Kids do not need to be in EVERY activity outside of school to get them into college or Heaven. Seton, in my opinion, does an amazing job at engaging the interests of all types of children while providing ideas for extracurricular activities if needed or wanted.
We have tried several sports and 4H, but our kids thrive the best when just being kids and playing outside by riding bikes and running through the pasture. For 4H, they have raised animals from chickens to heifers to rabbits to pigs, but they found more enrichment in helping out more with the day-to-day responsibilities on our ranch of our own pets, chickens, cows, and horses gardening.
Raising animals is such a wholesome activity for the whole family that teaches from where food comes and how to care for animals. Our older children participate by ushering or altar serving at our church, and our kids are involved in CCD there, along with monthly youth activities. But, we make sure not to overcommit to activities that take us away from school and family. Kathryn Whitaker explains this well in her book (Live Big, Love Bigger).
8. Utilize Seton Resources for Help
I have found time and time again that the counselors at Seton are willing and ready to help through either email or phone calls.
They have helped reassure me in how to teach a math lesson or have provided suggestions to better myself with teaching multiple grades.
I also look forward to each newsletter that comes out and can relate to so many questions that Dr. Clark answers in her column. Dr. Mary Kay Clark’s book, Catholic Home Schooling, was a great start when I began homeschooling. I was grateful for her suggestion of using paper plates during lunchtime as this has truly helped us to cut down on some dishes. Scanning and uploading tests has also saved me a heap of time instead of mailing forms, as I did years ago.
9. Sleep When the Baby Sleeps
As noted earlier, we all take a daily “nap.”
I have learned to “sleep when the baby sleeps” as I function the best when I am well rested, so we all rest at nap time by either reading, watching TV, or playing quietly.

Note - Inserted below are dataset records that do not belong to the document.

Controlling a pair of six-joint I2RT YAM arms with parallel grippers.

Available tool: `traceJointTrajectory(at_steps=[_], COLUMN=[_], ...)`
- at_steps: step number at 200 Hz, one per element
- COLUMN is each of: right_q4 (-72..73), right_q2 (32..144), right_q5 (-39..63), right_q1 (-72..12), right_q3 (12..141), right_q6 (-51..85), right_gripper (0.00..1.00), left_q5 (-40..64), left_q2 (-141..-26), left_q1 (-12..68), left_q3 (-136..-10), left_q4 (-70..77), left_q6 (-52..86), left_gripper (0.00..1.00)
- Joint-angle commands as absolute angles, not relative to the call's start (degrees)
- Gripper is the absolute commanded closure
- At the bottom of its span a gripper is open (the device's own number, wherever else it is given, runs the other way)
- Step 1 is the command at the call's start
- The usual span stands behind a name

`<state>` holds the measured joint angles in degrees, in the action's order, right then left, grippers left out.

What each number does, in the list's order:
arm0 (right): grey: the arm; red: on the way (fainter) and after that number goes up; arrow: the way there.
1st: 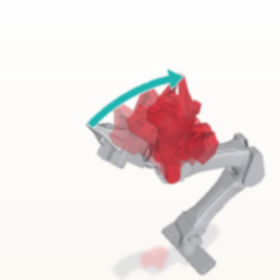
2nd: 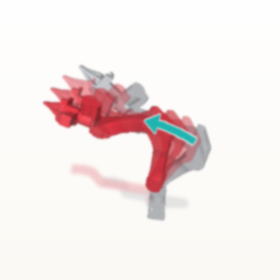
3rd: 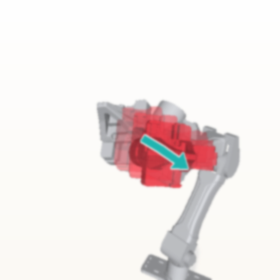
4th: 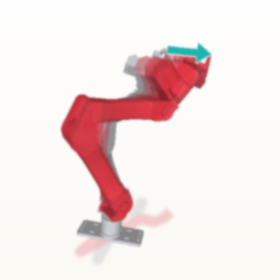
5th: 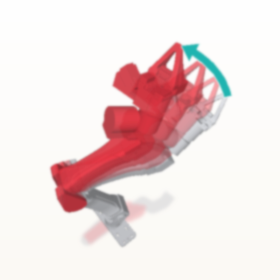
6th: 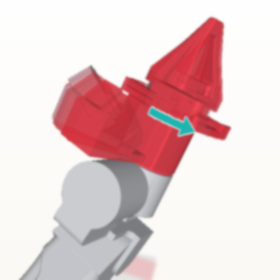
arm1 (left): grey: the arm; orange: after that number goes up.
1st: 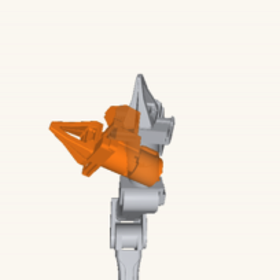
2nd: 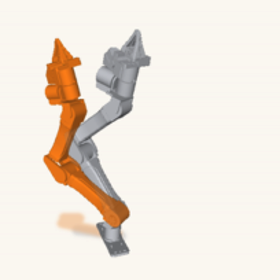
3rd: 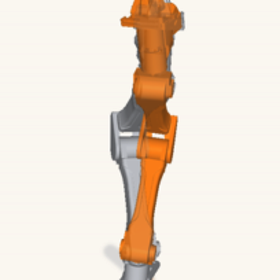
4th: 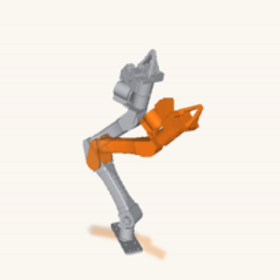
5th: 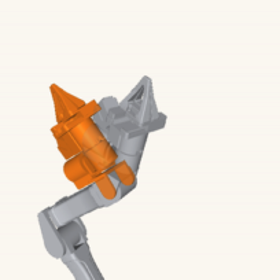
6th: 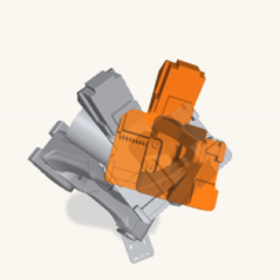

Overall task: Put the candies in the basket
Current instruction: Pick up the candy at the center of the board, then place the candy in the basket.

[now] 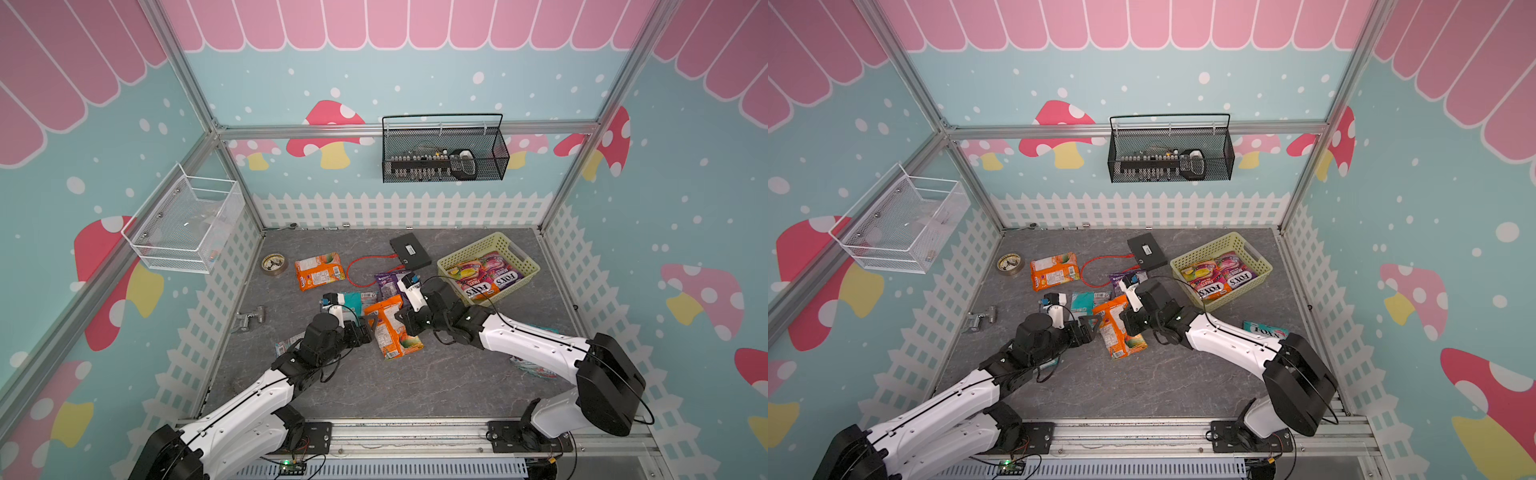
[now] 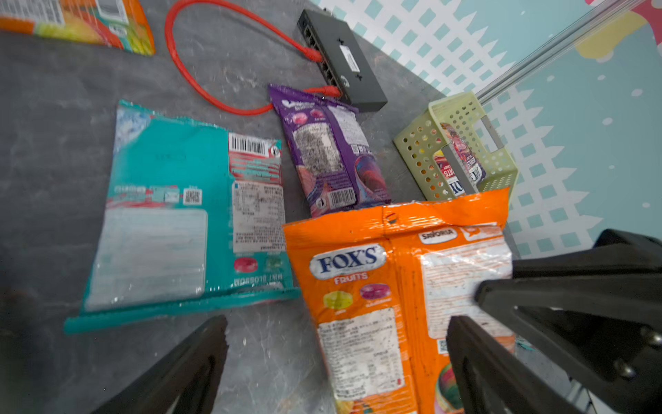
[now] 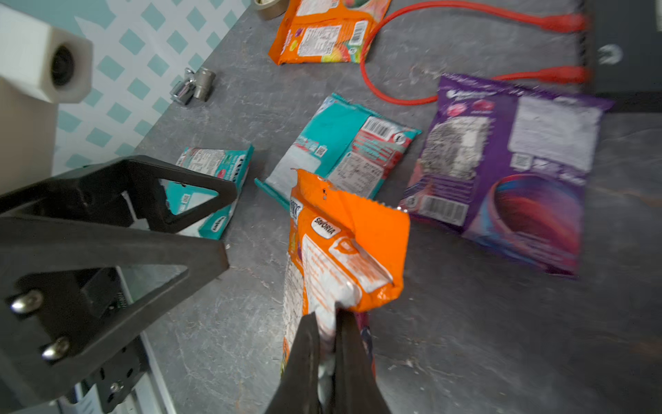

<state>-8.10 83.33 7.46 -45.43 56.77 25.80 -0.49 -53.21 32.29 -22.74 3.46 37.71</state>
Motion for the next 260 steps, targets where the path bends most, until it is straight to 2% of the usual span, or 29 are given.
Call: traceJointTrajectory(at_steps=[1,24,54,89,118,185,236,260], right_q4=[-16.92,-22.95,-31.40,-34.92,-36.48,-35.51,-33.58,-33.50], right_q2=[80.26,78.78,80.68,83.51,87.98,98.81,105.87,110.38], right_q5=[3.61,1.34,-7.48,-8.68,-13.66,-15.14,-3.41,-4.60], right_q1=[-40.05,-35.06,-29.55,-21.24,-17.37,-8.81,-2.21,-0.48], right_q3=[60.77,65.99,74.06,81.56,87.24,93.71,96.16,98.35], right_q6=[19.68,15.43,9.66,5.24,2.58,-3.06,-8.00,-11.08], right_gripper=[1.00,1.00,1.00,1.00,1.00,1.00,1.00,1.00], left_q5=[-1.27,1.10,2.44,5.05,5.28,6.50,6.16,4.16], left_q2=[-55.19,-56.63,-57.06,-56.88,-56.65,-57.37,-58.35,-59.08], left_q1=[31.85,31.86,31.85,31.90,31.89,31.99,31.99,32.07], left_q3=[-22.47,-20.35,-16.68,-15.04,-14.41,-14.15,-14.57,-14.51], left_q4=[11.64,19.60,26.85,29.19,30.30,31.42,31.28,31.17], left_q6=[31.44,26.61,22.51,21.84,21.99,21.10,20.81,21.07], left_gripper=[0.01,0.01,0.01,0.01,0.01,0.01,0.01,0.01])
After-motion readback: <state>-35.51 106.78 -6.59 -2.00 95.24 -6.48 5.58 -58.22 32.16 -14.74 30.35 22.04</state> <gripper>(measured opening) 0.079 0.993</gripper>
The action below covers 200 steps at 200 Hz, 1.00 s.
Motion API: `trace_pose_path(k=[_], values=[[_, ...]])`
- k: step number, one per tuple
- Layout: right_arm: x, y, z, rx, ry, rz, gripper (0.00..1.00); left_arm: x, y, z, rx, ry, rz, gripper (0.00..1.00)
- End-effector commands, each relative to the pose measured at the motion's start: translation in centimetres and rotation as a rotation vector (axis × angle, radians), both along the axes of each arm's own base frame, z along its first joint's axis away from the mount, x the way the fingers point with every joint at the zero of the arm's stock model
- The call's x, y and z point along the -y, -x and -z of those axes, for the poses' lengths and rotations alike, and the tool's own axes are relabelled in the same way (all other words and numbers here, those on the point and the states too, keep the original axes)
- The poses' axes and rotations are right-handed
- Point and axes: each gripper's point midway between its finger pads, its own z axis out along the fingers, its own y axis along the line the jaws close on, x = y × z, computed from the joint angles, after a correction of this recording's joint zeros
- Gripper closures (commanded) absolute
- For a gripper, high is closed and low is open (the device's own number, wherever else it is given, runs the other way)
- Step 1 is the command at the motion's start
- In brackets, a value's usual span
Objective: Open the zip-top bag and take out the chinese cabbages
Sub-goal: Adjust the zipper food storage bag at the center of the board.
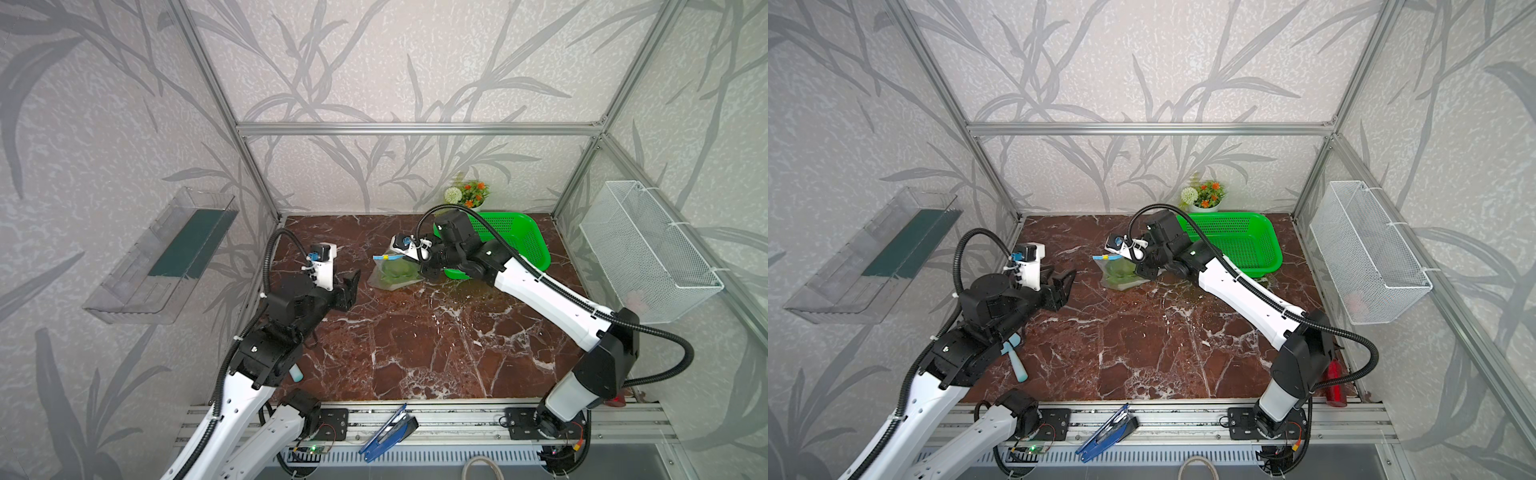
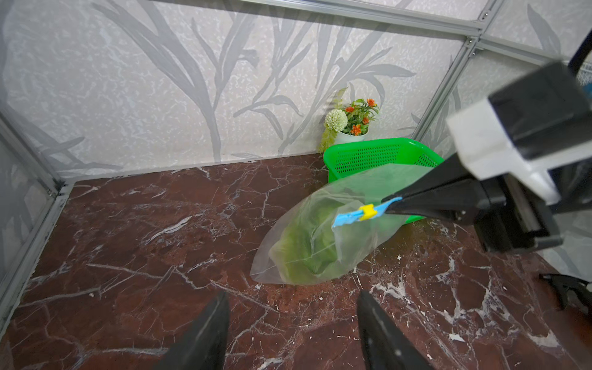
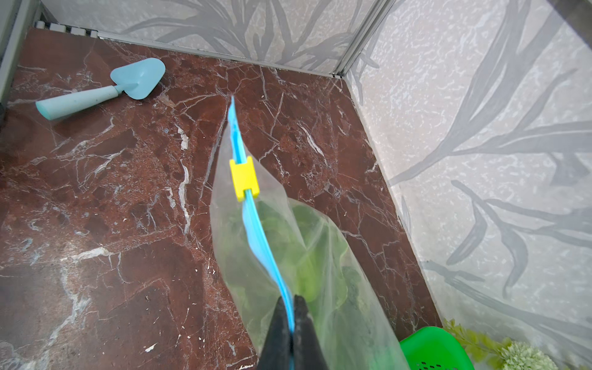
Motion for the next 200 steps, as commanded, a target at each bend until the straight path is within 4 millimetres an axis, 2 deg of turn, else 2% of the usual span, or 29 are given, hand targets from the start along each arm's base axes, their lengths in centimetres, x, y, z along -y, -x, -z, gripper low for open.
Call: trace_pose_path(k=[1, 43, 78, 110, 134, 159, 200], values=[[-0.4, 1.4, -2.2, -0.023, -0.056, -0.054, 1.0, 2.5, -0.1, -1.9, 0.161, -0.038, 0.161, 0.36], [-0.3, 1.5, -2.3, -0.026, -0.065, -0.068, 1.0, 3.6, -2.5, -0.6, 0.08, -0.118, 0.207, 0.35], [-0.1, 1.6, -2.2, -0.028, -0.065, -0.072, 1.0, 5.4, -2.4, -0.5, 0.094, -0.098, 0.357, 0.35], [0.2, 1.4, -2.5, -0.026, -0.076, -0.069, 1.0, 5.5, -3.0, 0.6, 0.027, -0.063, 0.423, 0.49], [0.4, 1.3, -2.5, -0.026, -0.078, -0.066, 1.0, 5.7, -3.0, 0.0, 0.052, -0.023, 0.448, 0.65], [0.4, 1.4, -2.5, -0.03, -0.08, -0.065, 1.0, 6.3, -2.6, -1.0, 0.083, 0.032, 0.498, 0.66], [0.4, 1.5, -2.5, -0.035, -0.087, -0.067, 1.0, 6.9, -2.4, -1.1, 0.076, 0.062, 0.537, 0.67]])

Resting or napping applies to our older children, and quiet time keeps the sanity level of all in the home in check.
My grandmother once told me to do what I can do when the baby is asleep that I cannot do when the baby is awake. After laying down with my nursing baby or child to get the rest I need (usually 20 to 30 minutes at minimum), I then declare to my older children that this is “my time.” I either do a brief workout, prepare for dinner, organize, or spend extra quality time with my older children.
The older kids have learned to respect this time and the time I take for my prayers in the morning, generally, before they wake up and before we start school (when I do the dishes and make breakfast).
I used to be a night owl and stay up late trying to get things done or have quiet time, but God helped me to learn that getting up early before the kids is much wiser. If time and finances allow, date nights for mom and dad are a bonus too! These do not have to be fancy and can be simply an evening walk or a candlelit dinner and movie at home.
Some families can get their children to bed early most nights, but this is not the case for our high-need children. Their activity level seems to continue after the sun has set even though we follow a good bedtime routine of bath, dimming the lights, and praying our family Rosary before bed.
We have learned that all children are different, and life is more chaotic and stressful when we do not embrace this. Thankfully, Dr. Sears’ book, Nighttime Parenting, gives helpful tips on sleep for babies and children that are gentle and do not involve crying it out.
10. Go Outside
10,000 steps per day is a general recommendation for adults to take per day to stay active and healthy.
I used to think that I needed to get everything accomplished inside before I could go outside to play with our children, but I finally listened to God in the last few years that I need to be outside just as much as the children do. So, we enacted daily family walks (weather permitting) for at least 10 to 15 minutes per day down our gravel road. This allows us all to get fresh air and release the energy cooped up from being inside doing school and chores most of the day.
Staying active as a family corresponds directly with eating well. Fad diets are generally unhealthy, so we take a more traditional approach by using good fats (butter, whole milk, etc.) and trying to limit sugar (which can be difficult for children). Once-A-Month Cooking is an exceptional cookbook by Mimi Wilson and Mary Beth Lagerborg designed for cooking for large families. This would equally work well for smaller families by providing more meals. We have enjoyed almost every recipe in this book and recommend it to many.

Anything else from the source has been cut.